[WORK TASK]:
Please return each line of the listing below exactly as written.

[COLLECTED DATA]:
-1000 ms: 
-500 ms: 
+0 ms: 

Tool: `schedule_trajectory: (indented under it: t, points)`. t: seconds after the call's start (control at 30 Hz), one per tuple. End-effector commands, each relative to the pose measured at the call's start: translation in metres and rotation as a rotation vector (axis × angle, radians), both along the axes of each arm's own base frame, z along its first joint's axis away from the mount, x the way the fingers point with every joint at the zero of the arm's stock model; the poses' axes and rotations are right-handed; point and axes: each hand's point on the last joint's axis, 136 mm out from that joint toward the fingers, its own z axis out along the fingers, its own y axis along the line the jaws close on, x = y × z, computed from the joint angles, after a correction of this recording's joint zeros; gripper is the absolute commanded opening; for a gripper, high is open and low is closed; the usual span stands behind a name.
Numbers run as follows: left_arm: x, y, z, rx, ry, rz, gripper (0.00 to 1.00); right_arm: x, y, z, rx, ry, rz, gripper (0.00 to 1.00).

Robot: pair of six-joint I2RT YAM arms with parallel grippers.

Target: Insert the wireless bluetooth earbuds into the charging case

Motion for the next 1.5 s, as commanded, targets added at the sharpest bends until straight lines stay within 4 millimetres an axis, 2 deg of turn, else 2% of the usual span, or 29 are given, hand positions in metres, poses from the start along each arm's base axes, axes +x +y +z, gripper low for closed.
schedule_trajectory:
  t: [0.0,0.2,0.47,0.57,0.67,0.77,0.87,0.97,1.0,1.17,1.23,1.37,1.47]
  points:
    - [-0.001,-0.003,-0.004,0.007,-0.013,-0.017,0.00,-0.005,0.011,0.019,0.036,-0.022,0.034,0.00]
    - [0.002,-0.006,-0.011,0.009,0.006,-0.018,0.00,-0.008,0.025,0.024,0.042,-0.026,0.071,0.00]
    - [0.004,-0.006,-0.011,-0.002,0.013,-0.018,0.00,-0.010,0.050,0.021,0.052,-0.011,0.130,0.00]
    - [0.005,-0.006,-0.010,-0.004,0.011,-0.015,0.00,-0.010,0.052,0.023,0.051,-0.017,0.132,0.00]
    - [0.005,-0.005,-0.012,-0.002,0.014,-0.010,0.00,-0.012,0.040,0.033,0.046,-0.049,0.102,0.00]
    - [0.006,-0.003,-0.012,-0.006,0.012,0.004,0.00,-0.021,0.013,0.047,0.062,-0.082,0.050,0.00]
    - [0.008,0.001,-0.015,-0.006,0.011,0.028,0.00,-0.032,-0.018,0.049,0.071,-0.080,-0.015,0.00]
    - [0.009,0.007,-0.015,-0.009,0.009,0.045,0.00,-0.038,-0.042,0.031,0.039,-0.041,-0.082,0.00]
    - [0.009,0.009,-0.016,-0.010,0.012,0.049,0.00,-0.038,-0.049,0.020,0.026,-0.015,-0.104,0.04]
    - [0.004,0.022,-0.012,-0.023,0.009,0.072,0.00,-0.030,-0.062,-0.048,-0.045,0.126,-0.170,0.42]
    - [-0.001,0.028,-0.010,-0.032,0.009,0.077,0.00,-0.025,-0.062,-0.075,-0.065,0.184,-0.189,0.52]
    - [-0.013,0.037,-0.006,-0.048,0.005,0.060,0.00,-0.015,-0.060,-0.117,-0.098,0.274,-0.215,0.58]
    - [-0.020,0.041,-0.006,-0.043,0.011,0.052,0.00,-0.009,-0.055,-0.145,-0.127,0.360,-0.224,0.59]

[YOUR SOLUTION]:
-1000 ms: 
-500 ms: 
+0 ms: 

Tool: `schedule_trajectory: (indented under it: t, points)`. t: seconds after the call's start (control at 30 Hz), one per tuple. End-effector commands, each relative to the pose measured at the call's start: translation in metres and rotation as a rotation vector (axis × angle, radians), both along the axes of each arm's own base frame, z along its first joint's axis away from the mount, x the way the fingers point with every joint at the zero of the arm's stock model; the poses' axes and rotations are right-handed; point and axes: each hand's point on the last joint's axis, 136 mm out from that joint toward the fingers, its own z axis out along the fingers, its own y axis along the line the jaws close on, x = y × z, computed from the joint angles, after a correction of this recording's joint zeros; gripper is the absolute commanded opening; for a gripper, high is open and low is closed; the usual span stands behind a name.
Numbers run as follows: left_arm: x, y, z, rx, ry, rz, gripper (0.00 to 1.00); right_arm: x, y, z, rx, ry, rz, gripper (0.00 to 1.00).

Robot: pair of six-joint I2RT YAM arms with parallel grippers.

Target: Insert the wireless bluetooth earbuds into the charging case

Motion for the next 1.5 s, as commanded, targets added at the sharpest bends until straight lines stay within 4 millimetres an axis, 2 deg of turn, else 2% of the usual span, or 29 are given, hand positions in metres, poses from the start along each arm's base axes, axes +x +y +z, gripper low for closed.
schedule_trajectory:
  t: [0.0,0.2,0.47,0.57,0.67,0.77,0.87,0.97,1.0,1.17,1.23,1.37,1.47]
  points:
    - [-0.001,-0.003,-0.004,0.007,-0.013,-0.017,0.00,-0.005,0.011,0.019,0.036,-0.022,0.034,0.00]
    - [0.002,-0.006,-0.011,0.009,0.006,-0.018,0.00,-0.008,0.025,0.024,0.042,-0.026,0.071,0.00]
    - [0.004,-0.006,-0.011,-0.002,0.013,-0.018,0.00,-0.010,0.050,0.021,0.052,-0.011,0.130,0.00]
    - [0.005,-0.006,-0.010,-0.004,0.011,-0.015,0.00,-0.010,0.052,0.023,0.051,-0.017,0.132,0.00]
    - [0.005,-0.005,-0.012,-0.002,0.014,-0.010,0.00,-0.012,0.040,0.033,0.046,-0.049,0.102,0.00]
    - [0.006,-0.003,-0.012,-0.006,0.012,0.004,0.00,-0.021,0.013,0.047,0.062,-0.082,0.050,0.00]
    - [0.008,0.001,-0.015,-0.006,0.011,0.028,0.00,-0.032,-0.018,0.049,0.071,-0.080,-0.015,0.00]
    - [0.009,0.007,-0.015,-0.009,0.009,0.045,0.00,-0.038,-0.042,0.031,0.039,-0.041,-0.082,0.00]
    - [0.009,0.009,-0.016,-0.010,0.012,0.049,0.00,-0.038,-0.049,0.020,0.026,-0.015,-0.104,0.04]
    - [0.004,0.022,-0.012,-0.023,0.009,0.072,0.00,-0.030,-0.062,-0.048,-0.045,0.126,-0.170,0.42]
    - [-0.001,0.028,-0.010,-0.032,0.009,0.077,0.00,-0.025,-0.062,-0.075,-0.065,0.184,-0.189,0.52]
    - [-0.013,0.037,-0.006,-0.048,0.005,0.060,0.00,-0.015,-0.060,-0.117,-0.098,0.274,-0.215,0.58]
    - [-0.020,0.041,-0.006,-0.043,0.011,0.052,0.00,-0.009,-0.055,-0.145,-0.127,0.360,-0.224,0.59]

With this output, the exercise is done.